A simple Bitcoin web API
Bitcoin has caught the world by storm and is making headlines; it's the most successful and famous—or infamous, depending on whom you speak to—decentralized cryptocurrency. Bitcoin is regarded as an "anonymous" online cash substitute. SilkRoad, an illegal marketplace on the Tor network, which has been shut down, accepted Bitcoin as payment for illicit goods or services. Since gaining popularity, some websites and brick and mortar stores accept Bitcoins for payment. It has also gained vast public attention for climbing to unforeseen heights as its value rose well above everyone's expectations.
Bitcoin assigns individuals addresses to store their Bitcoins. These users can send or receive Bitcoins by specifying the address they would like to use. In Bitcoin, addresses are represented as 34 case-sensitive alphanumeric characters. Fortunately, all transactions are stored publicly on the blockchain. The blockchain keeps track of the time, input, output, and values for each transaction. In addition, each transaction is assigned a unique transaction hash.

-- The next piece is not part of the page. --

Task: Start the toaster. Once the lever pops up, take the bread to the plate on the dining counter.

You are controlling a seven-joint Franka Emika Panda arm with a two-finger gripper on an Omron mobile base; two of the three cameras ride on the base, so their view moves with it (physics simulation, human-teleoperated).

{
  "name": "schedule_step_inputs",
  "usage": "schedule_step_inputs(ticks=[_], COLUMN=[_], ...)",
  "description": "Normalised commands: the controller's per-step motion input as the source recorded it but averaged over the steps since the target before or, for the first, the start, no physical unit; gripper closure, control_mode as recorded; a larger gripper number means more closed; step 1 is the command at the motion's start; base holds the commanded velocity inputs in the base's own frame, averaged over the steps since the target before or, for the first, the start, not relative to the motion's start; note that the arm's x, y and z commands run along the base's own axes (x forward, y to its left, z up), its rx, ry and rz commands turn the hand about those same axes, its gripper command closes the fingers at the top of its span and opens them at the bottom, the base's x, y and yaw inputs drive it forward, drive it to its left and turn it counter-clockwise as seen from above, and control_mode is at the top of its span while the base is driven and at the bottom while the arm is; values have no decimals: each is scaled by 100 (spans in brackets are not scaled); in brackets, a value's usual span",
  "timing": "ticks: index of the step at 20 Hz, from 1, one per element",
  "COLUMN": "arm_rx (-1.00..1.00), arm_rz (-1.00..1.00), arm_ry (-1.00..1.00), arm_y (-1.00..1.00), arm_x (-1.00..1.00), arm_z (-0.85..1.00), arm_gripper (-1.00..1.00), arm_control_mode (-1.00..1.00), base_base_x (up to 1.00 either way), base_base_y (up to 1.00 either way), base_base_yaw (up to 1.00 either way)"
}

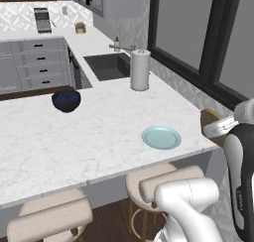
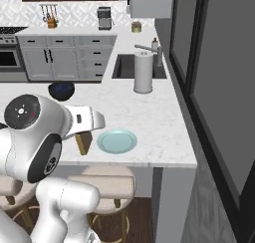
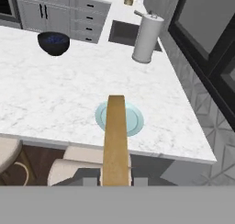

Blockchain explorers are programs that allow an individual to search the blockchain. For example, we can search for a particular address or transaction of interest. One such blockchain explorer is at https://www.blockchain.com/explorer and is what we'll use to generate our dataset. Let's take a look at some of the data we'll need to parse.
Our script will ingest the JSON-structured transaction data, process it, and output this information to examiners in an analysis-ready state. After the user inputs the address of interest, we'll use the blockchain.info API to query the blockchain and pull down the relevant account data, including all associated transactions, as follows:
https://blockchain.info/address/%btc_address%?format=json
We'll query the preceding URL by replacing %btc_address% with the actual address of interest. For this exercise, we'll be investigating the 125riCXE2MtxHbNZkRtExPGAfbv7LsY3Wa address. If you open a web browser and replace %btc_address% with the address of interest, we can see the raw JSON data that our script will be responsible for parsing:
{
"hash160":"0be34924c8147535c5d5a077d6f398e2d3f20e2c",
"address":"125riCXE2MtxHbNZkRtExPGAfbv7LsY3Wa",
"n_tx":25,
"total_received":80000000,
"total_sent":80000000,
"final_balance":0,
"txs":
[
...
]
}
This is a more complicated version of our previous JSON example; however, the same rules apply. Starting with hash160, there's general account information, such as the address, number of transactions, balance, and total sent and received. Following that is the transaction array, denoted by the square brackets, that contains each transaction the address was involved in.
Looking at an individual transaction, a few keys stand out, such as the addr value from the input and output lists, time, and hash. When we iterate through the txs list, these keys will be used to reconstruct each transaction and display that information to the examiner. We have the following transaction:
"txs":[{
"lock_time":0,
"result":0,
"ver":1,
"size":225,
"inputs":[
{
"sequence":4294967295,
"prev_out":{
"spent":true,
"tx_index":103263818,
"type":0,
"addr":"125riCXE2MtxHbNZkRtExPGAfbv7LsY3Wa",
"value":51498513,
"n":1,
"script":"76a9140be34924c8147535c5d5a077d6f398e2d3f20e2c88ac"
},
"script":"4730440220673b8c6485b263fa15c75adc5de55c902cf80451c3c54f8e49df4357ecd1a3ae022047aff8f9fb960f0f5b0313869b8042c7a81356e4cd23c9934ed1490110911ce9012103e92a19202a543d7da710af28c956807c13f31832a18c1893954f905b339034fb"
}],
"time":1442766495,
"tx_index":103276852,
"vin_sz":1,
"hash":"f00febdc80e67c72d9c4d50ae2aa43eec2684725b566ec2a9fa9e8dbfc449827",
"vout_sz":2,
"relayed_by":"127.0.0.1",
"out":[
{
"spent":false,
"tx_index":103276852,
"type":0,
"addr":"12ytXWtNpxaEYW6ZvM564hVnsiFn4QnhAT",
"value":100000,
"n":0,
"script":"76a91415ba6e75f51b0071e33152e5d34c2f6bca7998e888ac"
}
As with the previous chapter, we'll approach this task in a modular way by iteratively building our script. Besides working with serialized data structures, we're also going to introduce the concepts of creating logs and writing data to CSV files. Like argparse, the logging and csv modules will feature regularly in our forensic scripts.